START Entries provided

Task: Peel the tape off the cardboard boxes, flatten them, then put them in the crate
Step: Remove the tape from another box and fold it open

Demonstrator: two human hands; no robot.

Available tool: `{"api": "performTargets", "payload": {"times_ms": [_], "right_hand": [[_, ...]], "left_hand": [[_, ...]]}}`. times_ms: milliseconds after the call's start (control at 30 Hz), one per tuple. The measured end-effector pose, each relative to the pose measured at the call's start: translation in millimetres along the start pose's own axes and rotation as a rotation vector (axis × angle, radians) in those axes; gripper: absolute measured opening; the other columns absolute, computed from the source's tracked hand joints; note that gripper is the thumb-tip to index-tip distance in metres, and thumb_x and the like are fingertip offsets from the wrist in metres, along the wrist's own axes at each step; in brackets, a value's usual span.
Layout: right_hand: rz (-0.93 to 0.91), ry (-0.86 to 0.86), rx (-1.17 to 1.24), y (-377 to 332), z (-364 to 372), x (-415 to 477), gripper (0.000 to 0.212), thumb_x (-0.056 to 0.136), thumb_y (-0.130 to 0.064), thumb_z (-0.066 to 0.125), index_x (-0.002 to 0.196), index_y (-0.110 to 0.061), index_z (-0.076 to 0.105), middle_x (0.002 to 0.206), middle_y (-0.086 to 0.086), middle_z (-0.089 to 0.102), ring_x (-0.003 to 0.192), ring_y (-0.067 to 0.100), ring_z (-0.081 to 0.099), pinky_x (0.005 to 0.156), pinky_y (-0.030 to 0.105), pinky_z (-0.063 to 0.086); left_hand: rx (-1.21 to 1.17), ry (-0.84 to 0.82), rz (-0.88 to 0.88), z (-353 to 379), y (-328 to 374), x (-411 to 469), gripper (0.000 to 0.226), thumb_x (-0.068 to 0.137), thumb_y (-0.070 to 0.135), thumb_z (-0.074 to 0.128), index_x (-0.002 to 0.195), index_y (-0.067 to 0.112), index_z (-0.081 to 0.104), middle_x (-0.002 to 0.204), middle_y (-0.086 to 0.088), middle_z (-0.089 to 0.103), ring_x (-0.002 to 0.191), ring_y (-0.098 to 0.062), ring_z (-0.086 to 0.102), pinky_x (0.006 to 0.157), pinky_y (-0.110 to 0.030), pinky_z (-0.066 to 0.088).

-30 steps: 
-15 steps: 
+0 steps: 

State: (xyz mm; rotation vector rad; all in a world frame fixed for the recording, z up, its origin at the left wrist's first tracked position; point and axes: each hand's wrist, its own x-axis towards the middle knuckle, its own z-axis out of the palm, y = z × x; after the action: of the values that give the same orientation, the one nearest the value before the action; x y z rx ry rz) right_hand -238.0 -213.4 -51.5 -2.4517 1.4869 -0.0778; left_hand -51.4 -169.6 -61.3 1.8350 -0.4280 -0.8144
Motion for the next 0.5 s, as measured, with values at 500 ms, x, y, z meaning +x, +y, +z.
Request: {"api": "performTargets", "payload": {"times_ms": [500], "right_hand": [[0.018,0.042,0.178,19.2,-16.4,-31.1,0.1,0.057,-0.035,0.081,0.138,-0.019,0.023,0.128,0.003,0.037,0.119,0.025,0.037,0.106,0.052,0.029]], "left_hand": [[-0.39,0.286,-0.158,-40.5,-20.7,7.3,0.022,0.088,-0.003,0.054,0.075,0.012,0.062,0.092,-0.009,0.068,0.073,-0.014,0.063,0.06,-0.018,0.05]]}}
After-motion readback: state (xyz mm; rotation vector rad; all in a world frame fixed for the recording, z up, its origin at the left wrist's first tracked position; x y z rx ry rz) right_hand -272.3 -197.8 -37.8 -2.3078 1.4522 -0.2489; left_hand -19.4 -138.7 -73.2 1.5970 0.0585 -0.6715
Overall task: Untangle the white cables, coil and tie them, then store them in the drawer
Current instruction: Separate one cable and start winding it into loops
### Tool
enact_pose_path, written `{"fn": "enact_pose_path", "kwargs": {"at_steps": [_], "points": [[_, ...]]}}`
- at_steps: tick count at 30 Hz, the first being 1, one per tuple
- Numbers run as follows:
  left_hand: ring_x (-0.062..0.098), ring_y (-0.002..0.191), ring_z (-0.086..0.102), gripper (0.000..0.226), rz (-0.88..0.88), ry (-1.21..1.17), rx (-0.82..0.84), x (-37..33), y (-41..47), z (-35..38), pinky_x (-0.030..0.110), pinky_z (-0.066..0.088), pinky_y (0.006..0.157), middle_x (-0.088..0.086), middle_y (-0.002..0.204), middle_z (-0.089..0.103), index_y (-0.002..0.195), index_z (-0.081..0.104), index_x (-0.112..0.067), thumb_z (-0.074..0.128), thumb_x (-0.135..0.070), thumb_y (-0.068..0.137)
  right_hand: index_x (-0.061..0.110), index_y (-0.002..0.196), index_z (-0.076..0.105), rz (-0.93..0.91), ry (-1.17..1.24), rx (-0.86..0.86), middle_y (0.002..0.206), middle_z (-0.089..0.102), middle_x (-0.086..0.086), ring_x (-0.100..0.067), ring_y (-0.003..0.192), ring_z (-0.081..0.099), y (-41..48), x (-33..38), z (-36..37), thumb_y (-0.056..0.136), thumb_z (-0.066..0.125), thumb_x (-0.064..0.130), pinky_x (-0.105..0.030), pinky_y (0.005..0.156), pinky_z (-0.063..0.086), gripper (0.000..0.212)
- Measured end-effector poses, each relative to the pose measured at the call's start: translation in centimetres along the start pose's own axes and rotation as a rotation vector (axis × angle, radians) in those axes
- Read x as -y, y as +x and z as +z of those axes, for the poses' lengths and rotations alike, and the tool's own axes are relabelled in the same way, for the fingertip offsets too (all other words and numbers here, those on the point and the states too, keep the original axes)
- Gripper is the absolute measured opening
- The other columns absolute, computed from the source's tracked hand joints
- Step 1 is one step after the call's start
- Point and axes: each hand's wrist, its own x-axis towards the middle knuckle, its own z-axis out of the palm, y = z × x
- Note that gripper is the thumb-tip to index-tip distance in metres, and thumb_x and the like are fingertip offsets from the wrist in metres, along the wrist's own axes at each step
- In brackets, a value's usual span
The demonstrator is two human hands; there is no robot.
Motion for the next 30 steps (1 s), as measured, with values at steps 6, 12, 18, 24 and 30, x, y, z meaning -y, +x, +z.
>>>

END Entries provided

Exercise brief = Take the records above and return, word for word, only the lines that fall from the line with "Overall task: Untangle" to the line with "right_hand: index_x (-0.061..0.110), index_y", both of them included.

Final answer =
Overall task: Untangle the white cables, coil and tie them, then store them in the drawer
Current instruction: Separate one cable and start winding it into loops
### Tool
enact_pose_path, written `{"fn": "enact_pose_path", "kwargs": {"at_steps": [_], "points": [[_, ...]]}}`
- at_steps: tick count at 30 Hz, the first being 1, one per tuple
- Numbers run as follows:
  left_hand: ring_x (-0.062..0.098), ring_y (-0.002..0.191), ring_z (-0.086..0.102), gripper (0.000..0.226), rz (-0.88..0.88), ry (-1.21..1.17), rx (-0.82..0.84), x (-37..33), y (-41..47), z (-35..38), pinky_x (-0.030..0.110), pinky_z (-0.066..0.088), pinky_y (0.006..0.157), middle_x (-0.088..0.086), middle_y (-0.002..0.204), middle_z (-0.089..0.103), index_y (-0.002..0.195), index_z (-0.081..0.104), index_x (-0.112..0.067), thumb_z (-0.074..0.128), thumb_x (-0.135..0.070), thumb_y (-0.068..0.137)
  right_hand: index_x (-0.061..0.110), index_y (-0.002..0.196), index_z (-0.076..0.105), rz (-0.93..0.91), ry (-1.17..1.24), rx (-0.86..0.86), middle_y (0.002..0.206), middle_z (-0.089..0.102), middle_x (-0.086..0.086), ring_x (-0.100..0.067), ring_y (-0.003..0.192), ring_z (-0.081..0.099), y (-41..48), x (-33..38), z (-36..37), thumb_y (-0.056..0.136), thumb_z (-0.066..0.125), thumb_x (-0.064..0.130), pinky_x (-0.105..0.030), pinky_y (0.005..0.156), pinky_z (-0.063..0.086), gripper (0.000..0.212)

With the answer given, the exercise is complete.